Work to be completed: Each line in the entries below that holds the string "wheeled" is to be listed.

Segment Open

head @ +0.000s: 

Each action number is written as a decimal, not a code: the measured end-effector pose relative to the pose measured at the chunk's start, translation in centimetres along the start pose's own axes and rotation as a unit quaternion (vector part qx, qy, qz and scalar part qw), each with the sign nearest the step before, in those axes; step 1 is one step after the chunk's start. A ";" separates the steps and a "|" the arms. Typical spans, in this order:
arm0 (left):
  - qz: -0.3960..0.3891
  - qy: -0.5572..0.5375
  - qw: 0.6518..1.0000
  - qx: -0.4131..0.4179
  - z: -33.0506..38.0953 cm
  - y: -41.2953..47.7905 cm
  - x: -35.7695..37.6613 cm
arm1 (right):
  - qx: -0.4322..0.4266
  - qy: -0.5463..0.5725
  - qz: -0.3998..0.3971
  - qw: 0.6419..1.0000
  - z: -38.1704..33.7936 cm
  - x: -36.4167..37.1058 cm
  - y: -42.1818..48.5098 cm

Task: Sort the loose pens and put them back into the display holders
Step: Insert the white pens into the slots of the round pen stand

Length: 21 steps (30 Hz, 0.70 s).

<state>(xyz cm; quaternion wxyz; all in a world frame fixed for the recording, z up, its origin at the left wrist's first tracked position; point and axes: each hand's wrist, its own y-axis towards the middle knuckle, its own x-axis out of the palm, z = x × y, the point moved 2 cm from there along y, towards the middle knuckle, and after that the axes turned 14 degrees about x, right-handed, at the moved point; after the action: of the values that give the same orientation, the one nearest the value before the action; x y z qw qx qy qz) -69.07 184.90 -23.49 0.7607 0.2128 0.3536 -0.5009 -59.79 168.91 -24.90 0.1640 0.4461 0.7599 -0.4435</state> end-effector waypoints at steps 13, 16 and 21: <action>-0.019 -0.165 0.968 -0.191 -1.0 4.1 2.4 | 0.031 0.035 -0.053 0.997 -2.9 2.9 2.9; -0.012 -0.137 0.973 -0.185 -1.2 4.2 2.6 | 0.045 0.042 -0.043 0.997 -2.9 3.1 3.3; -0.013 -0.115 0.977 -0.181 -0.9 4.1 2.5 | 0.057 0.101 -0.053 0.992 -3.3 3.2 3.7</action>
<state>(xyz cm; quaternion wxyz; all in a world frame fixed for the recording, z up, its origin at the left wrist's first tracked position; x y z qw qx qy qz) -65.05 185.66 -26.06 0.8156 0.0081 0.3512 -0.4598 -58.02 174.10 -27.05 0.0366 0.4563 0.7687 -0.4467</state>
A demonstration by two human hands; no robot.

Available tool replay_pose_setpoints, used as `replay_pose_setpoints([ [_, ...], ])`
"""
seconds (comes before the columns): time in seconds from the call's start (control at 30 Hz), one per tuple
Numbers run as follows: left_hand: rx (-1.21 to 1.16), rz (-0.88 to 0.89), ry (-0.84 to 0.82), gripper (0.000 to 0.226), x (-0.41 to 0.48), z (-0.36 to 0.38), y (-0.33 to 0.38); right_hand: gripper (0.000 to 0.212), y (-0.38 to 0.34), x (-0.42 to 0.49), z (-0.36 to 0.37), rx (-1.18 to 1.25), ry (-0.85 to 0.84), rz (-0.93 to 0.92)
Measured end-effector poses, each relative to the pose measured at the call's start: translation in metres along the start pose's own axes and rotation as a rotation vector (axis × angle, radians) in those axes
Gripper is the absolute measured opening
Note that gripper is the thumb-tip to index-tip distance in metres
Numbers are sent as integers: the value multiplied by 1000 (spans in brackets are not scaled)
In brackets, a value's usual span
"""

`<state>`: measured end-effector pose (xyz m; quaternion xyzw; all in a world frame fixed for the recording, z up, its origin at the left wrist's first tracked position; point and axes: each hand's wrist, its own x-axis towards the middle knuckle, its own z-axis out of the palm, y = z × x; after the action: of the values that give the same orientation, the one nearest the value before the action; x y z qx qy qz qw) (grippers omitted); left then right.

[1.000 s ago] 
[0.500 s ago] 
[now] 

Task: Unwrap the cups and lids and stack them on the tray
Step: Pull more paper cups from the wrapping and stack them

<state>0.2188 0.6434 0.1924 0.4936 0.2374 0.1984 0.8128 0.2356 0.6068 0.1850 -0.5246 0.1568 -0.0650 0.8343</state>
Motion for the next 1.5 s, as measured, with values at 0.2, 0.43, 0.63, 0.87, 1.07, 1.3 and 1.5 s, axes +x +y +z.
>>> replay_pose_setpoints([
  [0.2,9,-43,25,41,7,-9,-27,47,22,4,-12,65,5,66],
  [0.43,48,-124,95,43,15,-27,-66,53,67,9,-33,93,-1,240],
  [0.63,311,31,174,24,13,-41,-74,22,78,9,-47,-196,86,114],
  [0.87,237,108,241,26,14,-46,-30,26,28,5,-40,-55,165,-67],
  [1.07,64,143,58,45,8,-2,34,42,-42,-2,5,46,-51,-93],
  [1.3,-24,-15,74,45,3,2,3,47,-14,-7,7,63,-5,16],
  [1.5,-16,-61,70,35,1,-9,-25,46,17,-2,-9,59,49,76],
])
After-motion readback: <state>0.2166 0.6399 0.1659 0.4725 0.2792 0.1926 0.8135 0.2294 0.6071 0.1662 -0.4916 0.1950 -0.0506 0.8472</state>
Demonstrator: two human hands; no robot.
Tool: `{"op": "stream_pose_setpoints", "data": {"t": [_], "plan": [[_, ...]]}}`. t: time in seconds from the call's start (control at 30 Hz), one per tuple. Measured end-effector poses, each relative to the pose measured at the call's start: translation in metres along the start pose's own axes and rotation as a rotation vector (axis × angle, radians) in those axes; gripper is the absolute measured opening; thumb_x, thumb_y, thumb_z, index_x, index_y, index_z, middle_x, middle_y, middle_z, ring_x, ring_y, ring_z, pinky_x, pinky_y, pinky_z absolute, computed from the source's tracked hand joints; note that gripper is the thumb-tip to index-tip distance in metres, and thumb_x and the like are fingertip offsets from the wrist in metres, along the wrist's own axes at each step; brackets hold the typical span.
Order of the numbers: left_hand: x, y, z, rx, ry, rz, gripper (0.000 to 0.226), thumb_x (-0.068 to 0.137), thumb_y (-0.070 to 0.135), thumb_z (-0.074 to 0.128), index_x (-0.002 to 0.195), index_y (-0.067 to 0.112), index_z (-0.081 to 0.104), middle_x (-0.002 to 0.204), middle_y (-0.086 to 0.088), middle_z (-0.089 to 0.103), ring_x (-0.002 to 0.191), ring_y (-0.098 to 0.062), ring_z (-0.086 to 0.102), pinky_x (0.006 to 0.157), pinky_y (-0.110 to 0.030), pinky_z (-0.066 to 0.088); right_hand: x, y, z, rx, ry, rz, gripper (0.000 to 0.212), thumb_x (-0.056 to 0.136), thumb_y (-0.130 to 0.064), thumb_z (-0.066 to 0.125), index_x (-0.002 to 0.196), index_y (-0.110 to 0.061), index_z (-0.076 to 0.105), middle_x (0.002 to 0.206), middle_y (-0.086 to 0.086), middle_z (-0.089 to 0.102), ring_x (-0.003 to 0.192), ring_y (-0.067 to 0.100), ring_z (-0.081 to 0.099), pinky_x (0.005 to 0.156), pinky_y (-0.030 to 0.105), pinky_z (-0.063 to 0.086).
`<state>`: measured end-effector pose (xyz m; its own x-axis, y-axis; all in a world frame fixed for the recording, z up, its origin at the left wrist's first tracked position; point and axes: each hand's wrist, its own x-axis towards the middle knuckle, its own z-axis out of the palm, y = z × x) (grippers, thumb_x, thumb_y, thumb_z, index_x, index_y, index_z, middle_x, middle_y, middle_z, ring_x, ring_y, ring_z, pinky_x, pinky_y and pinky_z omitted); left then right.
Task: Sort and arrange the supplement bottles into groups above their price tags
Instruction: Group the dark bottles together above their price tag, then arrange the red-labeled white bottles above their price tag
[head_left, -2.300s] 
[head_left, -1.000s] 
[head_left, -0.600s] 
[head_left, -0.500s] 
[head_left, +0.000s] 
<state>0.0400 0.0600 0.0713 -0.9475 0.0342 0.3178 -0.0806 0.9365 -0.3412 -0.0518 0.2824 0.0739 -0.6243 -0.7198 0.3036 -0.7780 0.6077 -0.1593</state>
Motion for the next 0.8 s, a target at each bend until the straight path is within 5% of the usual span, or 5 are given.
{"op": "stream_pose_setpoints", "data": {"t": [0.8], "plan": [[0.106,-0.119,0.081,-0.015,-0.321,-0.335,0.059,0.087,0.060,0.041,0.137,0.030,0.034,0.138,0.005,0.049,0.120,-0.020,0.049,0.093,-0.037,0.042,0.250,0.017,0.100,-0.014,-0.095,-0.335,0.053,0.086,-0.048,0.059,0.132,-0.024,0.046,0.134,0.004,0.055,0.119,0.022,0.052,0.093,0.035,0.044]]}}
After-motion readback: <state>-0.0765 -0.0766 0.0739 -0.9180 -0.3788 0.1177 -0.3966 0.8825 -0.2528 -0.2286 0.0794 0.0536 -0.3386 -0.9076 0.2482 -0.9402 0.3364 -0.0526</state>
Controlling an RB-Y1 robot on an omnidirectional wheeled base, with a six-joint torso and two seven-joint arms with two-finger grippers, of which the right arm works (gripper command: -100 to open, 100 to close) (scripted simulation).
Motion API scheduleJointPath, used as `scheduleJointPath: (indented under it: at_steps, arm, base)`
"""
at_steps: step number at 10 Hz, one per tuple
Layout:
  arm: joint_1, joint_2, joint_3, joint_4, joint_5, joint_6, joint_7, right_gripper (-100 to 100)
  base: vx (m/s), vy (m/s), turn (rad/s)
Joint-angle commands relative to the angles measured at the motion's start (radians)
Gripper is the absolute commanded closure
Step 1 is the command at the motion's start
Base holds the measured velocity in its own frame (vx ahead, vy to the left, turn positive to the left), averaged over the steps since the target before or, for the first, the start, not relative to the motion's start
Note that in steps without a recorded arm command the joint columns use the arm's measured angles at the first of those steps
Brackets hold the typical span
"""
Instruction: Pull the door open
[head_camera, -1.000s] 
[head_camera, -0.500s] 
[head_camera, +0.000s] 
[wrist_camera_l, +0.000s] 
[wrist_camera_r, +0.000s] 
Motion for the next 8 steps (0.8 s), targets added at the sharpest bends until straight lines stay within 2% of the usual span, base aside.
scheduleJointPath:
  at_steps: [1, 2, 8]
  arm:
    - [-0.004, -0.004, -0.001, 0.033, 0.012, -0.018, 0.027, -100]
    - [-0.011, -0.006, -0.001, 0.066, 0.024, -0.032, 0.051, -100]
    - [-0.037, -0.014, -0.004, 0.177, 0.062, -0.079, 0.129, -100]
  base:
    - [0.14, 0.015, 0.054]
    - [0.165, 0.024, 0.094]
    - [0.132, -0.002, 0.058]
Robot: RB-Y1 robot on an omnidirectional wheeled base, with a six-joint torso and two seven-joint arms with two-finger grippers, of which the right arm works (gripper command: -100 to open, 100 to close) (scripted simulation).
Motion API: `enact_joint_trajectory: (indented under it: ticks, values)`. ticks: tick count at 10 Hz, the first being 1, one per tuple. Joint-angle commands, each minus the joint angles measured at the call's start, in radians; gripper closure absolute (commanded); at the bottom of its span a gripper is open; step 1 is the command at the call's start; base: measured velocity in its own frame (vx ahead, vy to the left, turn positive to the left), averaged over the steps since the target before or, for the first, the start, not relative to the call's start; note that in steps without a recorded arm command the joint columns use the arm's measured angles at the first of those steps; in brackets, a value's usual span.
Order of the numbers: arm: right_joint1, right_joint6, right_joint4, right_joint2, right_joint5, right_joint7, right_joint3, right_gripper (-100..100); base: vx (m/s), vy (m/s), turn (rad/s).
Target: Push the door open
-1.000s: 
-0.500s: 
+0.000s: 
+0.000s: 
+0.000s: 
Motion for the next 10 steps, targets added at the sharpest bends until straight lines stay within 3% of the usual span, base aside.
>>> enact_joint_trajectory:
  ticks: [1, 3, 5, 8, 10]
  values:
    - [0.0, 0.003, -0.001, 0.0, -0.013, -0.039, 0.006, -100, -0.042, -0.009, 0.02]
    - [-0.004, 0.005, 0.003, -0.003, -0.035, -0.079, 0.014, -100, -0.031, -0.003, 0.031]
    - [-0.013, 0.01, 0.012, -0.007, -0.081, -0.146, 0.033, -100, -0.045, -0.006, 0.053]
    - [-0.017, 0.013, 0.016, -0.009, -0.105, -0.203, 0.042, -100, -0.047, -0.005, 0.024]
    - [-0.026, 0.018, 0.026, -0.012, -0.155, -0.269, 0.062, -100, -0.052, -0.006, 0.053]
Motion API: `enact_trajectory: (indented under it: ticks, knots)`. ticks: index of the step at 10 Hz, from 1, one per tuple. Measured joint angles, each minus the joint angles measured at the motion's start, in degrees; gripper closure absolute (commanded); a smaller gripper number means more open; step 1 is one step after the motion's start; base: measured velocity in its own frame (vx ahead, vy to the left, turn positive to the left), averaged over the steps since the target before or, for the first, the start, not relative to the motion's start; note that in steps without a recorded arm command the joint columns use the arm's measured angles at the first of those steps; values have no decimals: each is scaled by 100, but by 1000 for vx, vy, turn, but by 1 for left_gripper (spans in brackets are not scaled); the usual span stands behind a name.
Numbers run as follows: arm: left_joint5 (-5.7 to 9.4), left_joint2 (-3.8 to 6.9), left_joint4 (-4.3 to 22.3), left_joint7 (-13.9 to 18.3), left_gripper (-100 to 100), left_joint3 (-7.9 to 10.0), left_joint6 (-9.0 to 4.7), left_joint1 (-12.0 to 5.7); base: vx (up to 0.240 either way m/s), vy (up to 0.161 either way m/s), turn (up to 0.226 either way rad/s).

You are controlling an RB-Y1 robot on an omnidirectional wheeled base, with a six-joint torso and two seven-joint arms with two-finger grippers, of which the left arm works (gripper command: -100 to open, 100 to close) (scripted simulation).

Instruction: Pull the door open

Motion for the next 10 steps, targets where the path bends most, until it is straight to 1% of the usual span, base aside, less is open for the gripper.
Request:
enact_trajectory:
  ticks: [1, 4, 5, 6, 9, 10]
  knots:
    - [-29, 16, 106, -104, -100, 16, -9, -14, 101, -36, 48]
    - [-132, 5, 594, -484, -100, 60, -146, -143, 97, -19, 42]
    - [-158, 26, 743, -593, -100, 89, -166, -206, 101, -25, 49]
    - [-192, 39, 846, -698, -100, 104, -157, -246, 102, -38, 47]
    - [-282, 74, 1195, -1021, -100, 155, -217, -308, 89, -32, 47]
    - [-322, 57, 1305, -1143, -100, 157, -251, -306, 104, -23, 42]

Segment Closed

Your solution:
Controlling an RB-Y1 robot on an omnidirectional wheeled base, with a six-joint torso and two seven-joint arms with two-finger grippers, of which the right arm works (gripper command: -100 to open, 100 to close) (scripted simulation).
Robot: RB-Y1 robot on an omnidirectional wheeled base, with a six-joint torso and two seven-joint arms with two-finger grippers, of which the right arm works (gripper command: -100 to open, 100 to close) (scripted simulation).
You are controlling an RB-Y1 robot on an omnidirectional wheeled base, with a six-joint torso and two seven-joint arms with two-finger grippers, of which the left arm works (gripper command: -100 to open, 100 to close) (scripted simulation).

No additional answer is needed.